Saudara-saudari terkasih.

Dewasa ini sering terdengar, bahwa seorang Kristiani, oarang Kristen, orang Katyolik meninggalkan imannya, meninggalkan Yesus. Ada seorang muda, yang saya kenal baik. Ya pribadinya, ya hidup beragamanya, ya hormatnya pada orangtua. Oleh karena itu dia diminta menjadi bapa baptis bagi beberapa keponakan lelakinya.
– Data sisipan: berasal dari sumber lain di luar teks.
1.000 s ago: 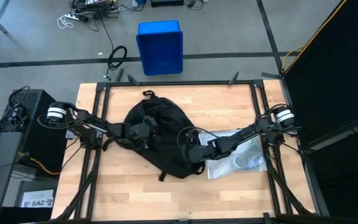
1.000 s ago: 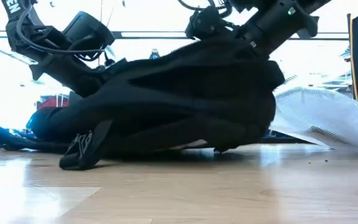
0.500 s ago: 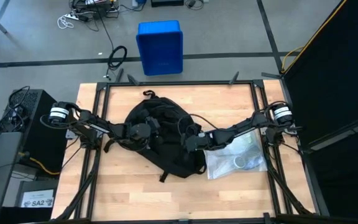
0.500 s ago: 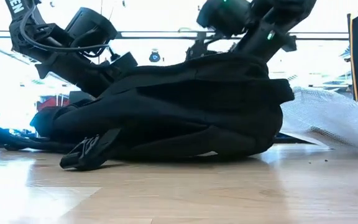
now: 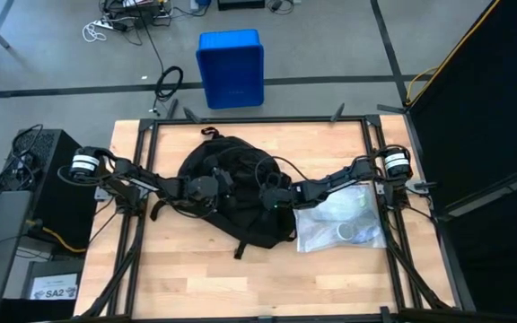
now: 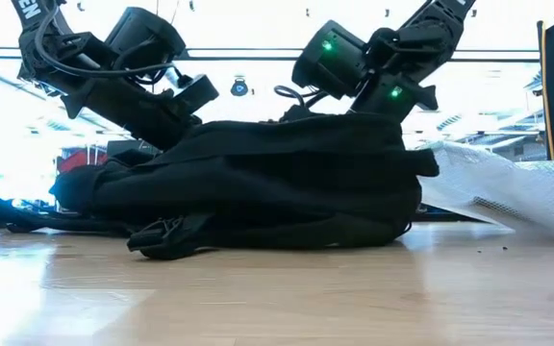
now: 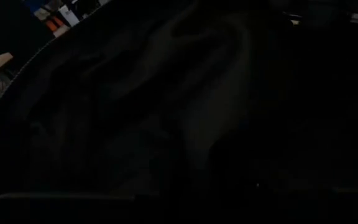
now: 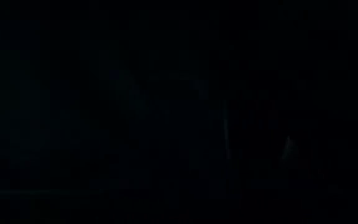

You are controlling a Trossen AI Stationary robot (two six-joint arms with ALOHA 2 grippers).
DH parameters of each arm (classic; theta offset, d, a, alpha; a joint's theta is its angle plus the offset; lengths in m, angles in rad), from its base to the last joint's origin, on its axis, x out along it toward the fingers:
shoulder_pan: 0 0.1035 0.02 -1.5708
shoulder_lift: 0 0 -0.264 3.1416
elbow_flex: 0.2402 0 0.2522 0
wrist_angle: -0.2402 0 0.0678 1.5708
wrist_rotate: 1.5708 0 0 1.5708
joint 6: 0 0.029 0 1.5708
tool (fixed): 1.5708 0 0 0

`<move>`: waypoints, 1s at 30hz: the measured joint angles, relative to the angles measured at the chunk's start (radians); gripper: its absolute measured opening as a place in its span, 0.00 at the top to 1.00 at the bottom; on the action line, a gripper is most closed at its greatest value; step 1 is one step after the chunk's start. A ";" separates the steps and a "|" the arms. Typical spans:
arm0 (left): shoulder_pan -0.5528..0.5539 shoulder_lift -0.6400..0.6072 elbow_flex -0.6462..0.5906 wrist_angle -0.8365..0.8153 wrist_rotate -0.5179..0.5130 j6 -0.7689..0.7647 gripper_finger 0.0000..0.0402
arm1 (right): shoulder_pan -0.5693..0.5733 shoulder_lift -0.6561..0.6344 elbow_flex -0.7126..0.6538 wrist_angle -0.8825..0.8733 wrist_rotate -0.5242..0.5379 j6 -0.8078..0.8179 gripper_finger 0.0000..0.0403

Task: Unpack backpack
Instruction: Remove the black charger cable from the backpack

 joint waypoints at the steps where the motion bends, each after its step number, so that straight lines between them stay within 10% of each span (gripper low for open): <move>1: 0.000 0.000 0.000 0.000 0.000 0.009 0.76 | 0.000 0.000 0.000 0.003 -0.005 -0.005 0.77; 5: 0.000 0.000 0.000 0.000 -0.002 0.034 0.76 | 0.000 0.000 -0.001 0.017 -0.009 -0.028 0.97; 30: 0.000 -0.001 0.000 0.000 -0.002 0.035 0.76 | 0.105 -0.279 -0.012 0.162 -0.002 -0.180 1.00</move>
Namun dalam perjalanan hidupnya, pelan-pelan dia meninggalkan kehidupan beragamanya sebagai orang Katolik, Malas berdoa, tidak rajin mengikuti Misa Kudus pada hari Minggu, kalau pun pergi datang terlambat dan pulang cepat sebelum berkat, doa di lingkungan tidak pernah hadir, bergaul dengan sesama anak muda tidak pernah. Pergi kerja pagi, jam enam sudah jalan; dan jam 21.00 malam baru masuk rumah. Kalau harus lembur baru pulang jam 03.00 pagi. Setelah sekian lama tidak mendengar beritanya, akhir-aklhir ini saya batru tahu, ternyata dia telah pindah agama. Tentu hal bagi keponakan-keponakannya jadi pertanyaan. Dia itu kurang kuat imannya, hidupnya kurang berdoa, dan kurang bijak.

Saudara-saudari terkasih.

Lebih memprihatinkan lagi, bila sampai ada berita, ada seorang Imam yang meninggalkan panggilan Imamatnya. Dia melepaskan jubahnya, dia melepaskan jabatan imamatnya. Padahal dia telah banyak membaptis bayi, anak-anak, remaja, pemuda-pemudi, orang dewasa dan orangtua. Dia pun juga sudah banyak pula menikahkan muda-mudi yang memasuki bahtera pernikahan. Pertanyaan yang sering muncul, lalu bagaimana dengan baptisnya, bagaimana dengan pernikahannya? Syah atau batal? Dalam, kasus ini Gereja menegaskan, bahwa baptis dan pernikahan mereka syah. Tidak terpengaruh, tidak batal. Karena baptis dan perkawinan itu dilakukan sewaktu dia syah dan resmi sebagai pejabat Gereja; walaupun pada waktu selanjutnya dan pada akhirnya iman itu "mundur" dari jabatan Imamatnya. Mengapa seorang Imam mundur dari jabatannya itu? Dari pengalaman, dikarenakan imam itu kurang berdoa, kurang bersatu dengan Allah, yang diungkapkan dengan sesama imam satu komunitas.

REFLEKSI:


Apakah kita telah dengan sungguh hidup dalam doa, iman dan kesatuan dengan Allah, Bapa di sorga?

MARILAH KITA BERDOA:


Tuhan Yesus, bangkitkanlah semangat memberitakan Injil Kerajaan Allah di tempat kami, agar kami tidak lekat dan terikat pada tempat, pribadi yang memberikan kelegaan dan kegembiraan. Berilah kami iman yang kuat dan kesetiaan kepada-Mu, ya Yesus... Doa ini kami persembahkan dalam nama-Mu yang Kudus, Tuhan dan Penyelamat kami. Amin.